*** Opening of RECORDS FOR THE EXERCISE ***

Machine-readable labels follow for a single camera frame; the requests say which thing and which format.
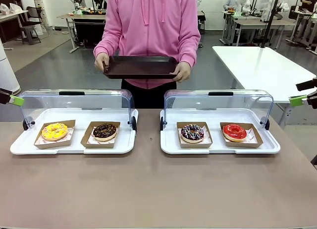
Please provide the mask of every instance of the yellow frosting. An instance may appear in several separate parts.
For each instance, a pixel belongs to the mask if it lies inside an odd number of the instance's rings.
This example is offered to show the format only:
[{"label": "yellow frosting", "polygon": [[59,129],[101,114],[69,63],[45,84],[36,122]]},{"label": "yellow frosting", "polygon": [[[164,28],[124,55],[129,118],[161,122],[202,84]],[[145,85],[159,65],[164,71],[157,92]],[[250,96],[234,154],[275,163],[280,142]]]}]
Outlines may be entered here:
[{"label": "yellow frosting", "polygon": [[59,138],[67,132],[67,126],[63,123],[54,123],[46,126],[42,131],[42,136],[46,139]]}]

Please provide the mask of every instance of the transparent cover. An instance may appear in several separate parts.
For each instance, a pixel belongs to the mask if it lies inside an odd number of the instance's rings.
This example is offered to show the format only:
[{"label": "transparent cover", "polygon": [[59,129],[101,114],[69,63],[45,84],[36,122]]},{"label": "transparent cover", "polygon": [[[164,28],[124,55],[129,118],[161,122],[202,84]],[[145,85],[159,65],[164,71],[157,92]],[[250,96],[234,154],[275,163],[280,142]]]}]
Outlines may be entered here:
[{"label": "transparent cover", "polygon": [[232,117],[237,115],[236,122],[240,122],[238,118],[242,115],[238,113],[245,112],[252,114],[258,123],[265,127],[273,107],[273,97],[262,90],[171,90],[164,98],[164,126],[168,124],[169,114],[173,114],[174,119],[175,113],[180,117],[182,113],[186,115],[221,113]]},{"label": "transparent cover", "polygon": [[90,111],[92,116],[93,111],[113,109],[126,115],[127,122],[132,126],[134,103],[127,90],[29,90],[20,97],[24,99],[21,108],[28,127],[32,127],[40,114],[52,109],[60,113],[63,110]]}]

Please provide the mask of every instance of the green tape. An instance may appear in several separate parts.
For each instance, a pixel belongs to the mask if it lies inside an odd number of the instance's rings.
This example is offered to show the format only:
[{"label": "green tape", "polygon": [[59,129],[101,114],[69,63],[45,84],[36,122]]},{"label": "green tape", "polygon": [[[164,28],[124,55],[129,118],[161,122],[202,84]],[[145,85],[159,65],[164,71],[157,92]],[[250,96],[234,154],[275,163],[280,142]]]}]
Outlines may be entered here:
[{"label": "green tape", "polygon": [[17,96],[12,96],[12,95],[10,95],[10,97],[14,99],[14,101],[13,101],[12,104],[17,105],[17,106],[20,106],[20,107],[23,106],[23,104],[24,104],[24,99],[19,98],[19,97],[17,97]]},{"label": "green tape", "polygon": [[297,96],[289,99],[291,106],[297,107],[303,105],[303,99],[307,98],[307,95]]}]

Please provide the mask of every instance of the person's right hand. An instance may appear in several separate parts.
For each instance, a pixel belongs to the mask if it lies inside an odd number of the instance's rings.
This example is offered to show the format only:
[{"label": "person's right hand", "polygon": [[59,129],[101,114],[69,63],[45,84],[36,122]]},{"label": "person's right hand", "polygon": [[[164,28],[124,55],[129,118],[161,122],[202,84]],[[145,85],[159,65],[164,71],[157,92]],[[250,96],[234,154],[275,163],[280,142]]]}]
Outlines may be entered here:
[{"label": "person's right hand", "polygon": [[109,56],[106,53],[99,53],[95,60],[95,67],[103,72],[104,63],[106,66],[109,65]]}]

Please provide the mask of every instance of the person in black clothing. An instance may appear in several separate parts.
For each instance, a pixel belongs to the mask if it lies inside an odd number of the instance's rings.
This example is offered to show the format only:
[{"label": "person in black clothing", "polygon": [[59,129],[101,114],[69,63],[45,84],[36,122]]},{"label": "person in black clothing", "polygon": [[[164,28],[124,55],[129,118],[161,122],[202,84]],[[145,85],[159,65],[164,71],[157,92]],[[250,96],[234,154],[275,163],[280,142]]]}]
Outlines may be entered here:
[{"label": "person in black clothing", "polygon": [[301,0],[302,2],[302,8],[307,9],[309,12],[314,11],[314,6],[317,0]]}]

*** Close of RECORDS FOR THE EXERCISE ***

Could the entries above be written out word for word, with no pictures?

Machine-readable labels follow for a single camera frame; the requests say which thing and which format.
Please provide the mask of every instance of the yellow frosting. An instance may appear in several separate parts.
For each instance, a pixel belongs to the mask if it lies inside an odd number of the instance's rings.
This example is offered to show the format only:
[{"label": "yellow frosting", "polygon": [[59,129],[101,114],[69,63],[45,84],[36,122]]},{"label": "yellow frosting", "polygon": [[[164,28],[124,55],[129,118],[161,122],[202,84]],[[145,85],[159,65],[164,71],[157,92]],[[250,96],[234,154],[275,163],[280,142]]]}]
Outlines may be entered here:
[{"label": "yellow frosting", "polygon": [[59,138],[67,132],[67,126],[63,123],[54,123],[46,126],[42,131],[42,136],[46,139]]}]

Please provide the mask of every instance of the transparent cover. An instance may appear in several separate parts.
For each instance, a pixel belongs to the mask if it lies inside an odd number of the instance's rings.
This example is offered to show the format only:
[{"label": "transparent cover", "polygon": [[59,129],[101,114],[69,63],[45,84],[36,122]]},{"label": "transparent cover", "polygon": [[[164,28],[124,55],[129,118],[161,122],[202,84]],[[145,85],[159,65],[164,71],[157,92]],[[250,96],[234,154],[275,163],[280,142]]]}]
Outlines may be entered here:
[{"label": "transparent cover", "polygon": [[232,117],[237,115],[236,122],[240,122],[238,118],[242,115],[238,113],[245,112],[252,114],[258,123],[265,127],[273,107],[273,97],[262,90],[171,90],[164,98],[164,126],[168,124],[169,114],[173,114],[174,119],[175,113],[180,117],[182,113],[186,115],[221,113]]},{"label": "transparent cover", "polygon": [[90,111],[92,116],[93,111],[113,109],[126,115],[127,122],[132,126],[134,103],[127,90],[29,90],[20,97],[24,99],[21,108],[28,127],[32,127],[40,114],[52,109],[60,113],[63,110]]}]

Please provide the mask of every instance of the green tape. An instance may appear in several separate parts.
For each instance, a pixel belongs to the mask if it lies inside an odd number of the instance's rings.
This example is offered to show the format only:
[{"label": "green tape", "polygon": [[59,129],[101,114],[69,63],[45,84],[36,122]]},{"label": "green tape", "polygon": [[[164,28],[124,55],[129,118],[161,122],[202,84]],[[145,85],[159,65],[164,71],[157,92]],[[250,96],[234,154],[275,163],[280,142]]]}]
Outlines may be entered here:
[{"label": "green tape", "polygon": [[17,96],[12,96],[12,95],[10,95],[10,97],[14,99],[14,101],[13,101],[12,104],[17,105],[17,106],[20,106],[20,107],[23,106],[23,104],[24,104],[24,99],[19,98],[19,97],[17,97]]},{"label": "green tape", "polygon": [[297,96],[289,99],[291,106],[297,107],[303,105],[303,99],[307,98],[307,95]]}]

Please provide the mask of every instance of the person's right hand. An instance may appear in several separate parts.
For each instance, a pixel belongs to the mask if it lies inside an odd number of the instance's rings.
This example is offered to show the format only:
[{"label": "person's right hand", "polygon": [[59,129],[101,114],[69,63],[45,84],[36,122]]},{"label": "person's right hand", "polygon": [[[164,28],[124,55],[129,118],[161,122],[202,84]],[[145,85],[159,65],[164,71],[157,92]],[[250,96],[234,154],[275,163],[280,142]]]}]
Outlines may be entered here:
[{"label": "person's right hand", "polygon": [[109,56],[106,53],[99,53],[95,60],[95,67],[103,72],[104,63],[106,66],[109,65]]}]

Please provide the mask of every instance of the person in black clothing. An instance may appear in several separate parts.
For each instance, a pixel belongs to the mask if it lies inside an odd number of the instance's rings.
This example is offered to show the format only:
[{"label": "person in black clothing", "polygon": [[59,129],[101,114],[69,63],[45,84],[36,122]]},{"label": "person in black clothing", "polygon": [[[164,28],[124,55],[129,118],[161,122],[202,84]],[[145,85],[159,65],[164,71],[157,92]],[[250,96],[234,154],[275,163],[280,142]]]}]
Outlines may be entered here:
[{"label": "person in black clothing", "polygon": [[301,0],[302,2],[302,8],[307,9],[309,12],[314,11],[314,6],[317,0]]}]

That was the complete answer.